My mother died on September 24th, 1994 in my parents’ home in Honolulu, Hawaii. She was 77 years old and she died in her sleep. Although she had some chronic health-related issues with which to contend, no one could have predicted her sudden death because she lived a vital and active life.
Dad didn’t want an autopsy performed on my mother which – at the time – I was okay with; it was his decision to make; he didn’t want her body assaulted just to find out why her life ended on that particular day.
That decision was the basis for my twenty-one years of fear.
I imagine a daughter who loses her mother to breast cancer would be hyper-concerned about her own breast health. “Is that a lump I feel?

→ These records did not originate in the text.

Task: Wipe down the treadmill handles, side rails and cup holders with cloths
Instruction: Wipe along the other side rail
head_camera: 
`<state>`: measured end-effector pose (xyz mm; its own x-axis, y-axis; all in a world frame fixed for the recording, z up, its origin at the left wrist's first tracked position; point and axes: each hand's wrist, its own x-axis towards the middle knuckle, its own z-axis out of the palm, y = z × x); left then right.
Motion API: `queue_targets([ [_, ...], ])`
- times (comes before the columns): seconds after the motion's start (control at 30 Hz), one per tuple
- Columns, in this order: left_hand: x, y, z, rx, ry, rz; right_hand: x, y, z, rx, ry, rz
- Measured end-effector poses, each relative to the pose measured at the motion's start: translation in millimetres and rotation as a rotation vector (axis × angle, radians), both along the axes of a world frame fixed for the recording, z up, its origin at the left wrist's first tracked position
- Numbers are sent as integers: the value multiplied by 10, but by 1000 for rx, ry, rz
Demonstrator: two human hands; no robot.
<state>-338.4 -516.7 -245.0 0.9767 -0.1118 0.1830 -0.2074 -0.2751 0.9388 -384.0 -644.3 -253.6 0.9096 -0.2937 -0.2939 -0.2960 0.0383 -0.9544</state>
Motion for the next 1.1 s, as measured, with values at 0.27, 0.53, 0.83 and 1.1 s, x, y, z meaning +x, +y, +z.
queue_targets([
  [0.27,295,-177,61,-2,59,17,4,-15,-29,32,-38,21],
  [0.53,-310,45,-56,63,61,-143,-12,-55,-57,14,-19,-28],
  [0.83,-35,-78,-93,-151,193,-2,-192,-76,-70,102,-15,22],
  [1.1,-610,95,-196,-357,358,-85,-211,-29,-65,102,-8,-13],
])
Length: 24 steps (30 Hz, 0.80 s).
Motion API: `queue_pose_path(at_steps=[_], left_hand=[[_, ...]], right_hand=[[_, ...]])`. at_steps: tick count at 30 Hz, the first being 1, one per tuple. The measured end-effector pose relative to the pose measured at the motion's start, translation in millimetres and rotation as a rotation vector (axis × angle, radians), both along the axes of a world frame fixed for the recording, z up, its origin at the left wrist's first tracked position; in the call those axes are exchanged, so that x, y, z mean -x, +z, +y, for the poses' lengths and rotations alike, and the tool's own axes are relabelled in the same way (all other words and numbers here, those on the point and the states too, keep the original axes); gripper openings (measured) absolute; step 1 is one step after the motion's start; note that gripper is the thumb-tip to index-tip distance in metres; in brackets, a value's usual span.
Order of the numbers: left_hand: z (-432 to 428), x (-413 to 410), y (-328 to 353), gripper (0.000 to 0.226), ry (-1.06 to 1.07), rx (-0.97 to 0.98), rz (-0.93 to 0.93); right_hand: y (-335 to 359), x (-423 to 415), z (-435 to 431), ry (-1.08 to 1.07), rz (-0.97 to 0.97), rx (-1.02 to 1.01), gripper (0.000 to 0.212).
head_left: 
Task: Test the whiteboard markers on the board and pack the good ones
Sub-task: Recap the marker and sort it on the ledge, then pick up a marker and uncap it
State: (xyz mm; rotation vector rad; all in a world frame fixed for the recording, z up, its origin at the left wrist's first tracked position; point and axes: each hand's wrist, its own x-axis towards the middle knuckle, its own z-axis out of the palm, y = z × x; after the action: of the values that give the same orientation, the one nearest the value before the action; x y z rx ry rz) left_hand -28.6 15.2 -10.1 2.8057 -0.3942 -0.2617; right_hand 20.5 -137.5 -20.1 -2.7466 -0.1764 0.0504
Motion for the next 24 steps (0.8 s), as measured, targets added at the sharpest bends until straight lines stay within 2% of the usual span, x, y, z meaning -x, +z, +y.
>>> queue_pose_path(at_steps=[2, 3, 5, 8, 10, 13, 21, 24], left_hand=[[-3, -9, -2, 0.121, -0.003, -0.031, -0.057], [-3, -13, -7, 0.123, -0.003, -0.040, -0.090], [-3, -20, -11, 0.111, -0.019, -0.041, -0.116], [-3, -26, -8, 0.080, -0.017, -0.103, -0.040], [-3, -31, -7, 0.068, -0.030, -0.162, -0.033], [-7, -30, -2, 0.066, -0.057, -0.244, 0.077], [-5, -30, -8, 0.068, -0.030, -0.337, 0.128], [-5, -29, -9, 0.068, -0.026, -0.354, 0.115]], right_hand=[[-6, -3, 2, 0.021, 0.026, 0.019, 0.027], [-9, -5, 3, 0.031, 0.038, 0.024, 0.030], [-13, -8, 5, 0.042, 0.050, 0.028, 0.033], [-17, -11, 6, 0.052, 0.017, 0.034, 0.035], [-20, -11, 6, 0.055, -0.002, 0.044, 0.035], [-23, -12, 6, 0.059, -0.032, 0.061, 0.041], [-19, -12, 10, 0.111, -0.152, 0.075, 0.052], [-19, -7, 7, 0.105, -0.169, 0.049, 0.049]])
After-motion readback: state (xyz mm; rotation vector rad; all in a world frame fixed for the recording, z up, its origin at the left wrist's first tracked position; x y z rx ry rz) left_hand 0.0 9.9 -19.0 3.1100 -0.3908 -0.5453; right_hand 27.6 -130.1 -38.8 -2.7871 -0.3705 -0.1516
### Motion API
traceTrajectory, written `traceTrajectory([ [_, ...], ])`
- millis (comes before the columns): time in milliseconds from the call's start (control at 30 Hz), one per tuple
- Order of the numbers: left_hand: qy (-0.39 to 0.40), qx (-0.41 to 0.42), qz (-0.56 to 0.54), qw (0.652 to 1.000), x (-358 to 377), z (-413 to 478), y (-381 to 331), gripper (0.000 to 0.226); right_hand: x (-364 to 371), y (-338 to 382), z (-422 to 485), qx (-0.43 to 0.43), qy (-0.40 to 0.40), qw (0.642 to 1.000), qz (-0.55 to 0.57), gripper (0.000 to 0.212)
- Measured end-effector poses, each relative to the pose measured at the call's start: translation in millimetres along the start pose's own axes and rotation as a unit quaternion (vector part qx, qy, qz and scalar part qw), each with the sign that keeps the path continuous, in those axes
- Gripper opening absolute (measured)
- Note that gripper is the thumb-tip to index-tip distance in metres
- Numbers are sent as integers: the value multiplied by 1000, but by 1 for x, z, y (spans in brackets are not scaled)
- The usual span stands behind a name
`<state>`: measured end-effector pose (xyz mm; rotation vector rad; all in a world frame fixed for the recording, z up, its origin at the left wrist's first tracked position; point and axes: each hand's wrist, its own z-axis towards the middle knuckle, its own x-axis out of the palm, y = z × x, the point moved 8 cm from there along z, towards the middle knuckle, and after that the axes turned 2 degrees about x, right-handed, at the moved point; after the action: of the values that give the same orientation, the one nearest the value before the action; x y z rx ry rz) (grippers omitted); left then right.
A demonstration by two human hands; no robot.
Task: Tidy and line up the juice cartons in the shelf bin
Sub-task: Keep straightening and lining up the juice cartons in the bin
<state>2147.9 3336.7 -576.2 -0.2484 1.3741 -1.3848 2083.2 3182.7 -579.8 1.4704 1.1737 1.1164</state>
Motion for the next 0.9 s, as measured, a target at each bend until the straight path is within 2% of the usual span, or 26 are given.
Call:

Are my breasts supposed to hurt? Is that a skin abnormality I see underneath my left breast?”
My mother’s many years of heart related issues – as well as the degenerative disease of rheumatoid arthritis – made me hyper-vigilant about the aches and pains in my joints and the unusual chest discomfort I experienced from time to time, only to be examined and told that not only did I not have RA, my heart was one of the most beautiful organs cardiologists had ever seen. Even that declaration wasn’t enough to put my fears to rest.
I can’t adequately describe the prevailing fear I have experienced because of the lack of knowledge surrounding my mother’s sudden passing. The other day that particular fear was assuaged when I combed through my mother’s 1994 wall calendar that was recently unearthed in my brother’s household belongings. I asked him for the calendar, wanting to get a peek at the days leading up to my mother’s passing.
I went back a few months until I came to a notation on July 1st, 1994: leg accident. My mother incurred a substantial injury to her left leg. This accident caused massive bleeding that eventually put her in the hospital for four days to better assist with her healing.
Early September, mom started to feel extremely tired. During one of many calls to her in Honolulu from my home in the Seattle area, she said she didn’t understand why she had so little energy, and why she just didn’t feel up to par. She and dad eventually scheduled an emergency appointment with her doctor because her symptoms weren’t getting better. That appointment occurred on September 23rd, 1994. She had a thorough exam and blood work, as well as a stress echo to determine the health of her heart, but nothing suspicious showed up.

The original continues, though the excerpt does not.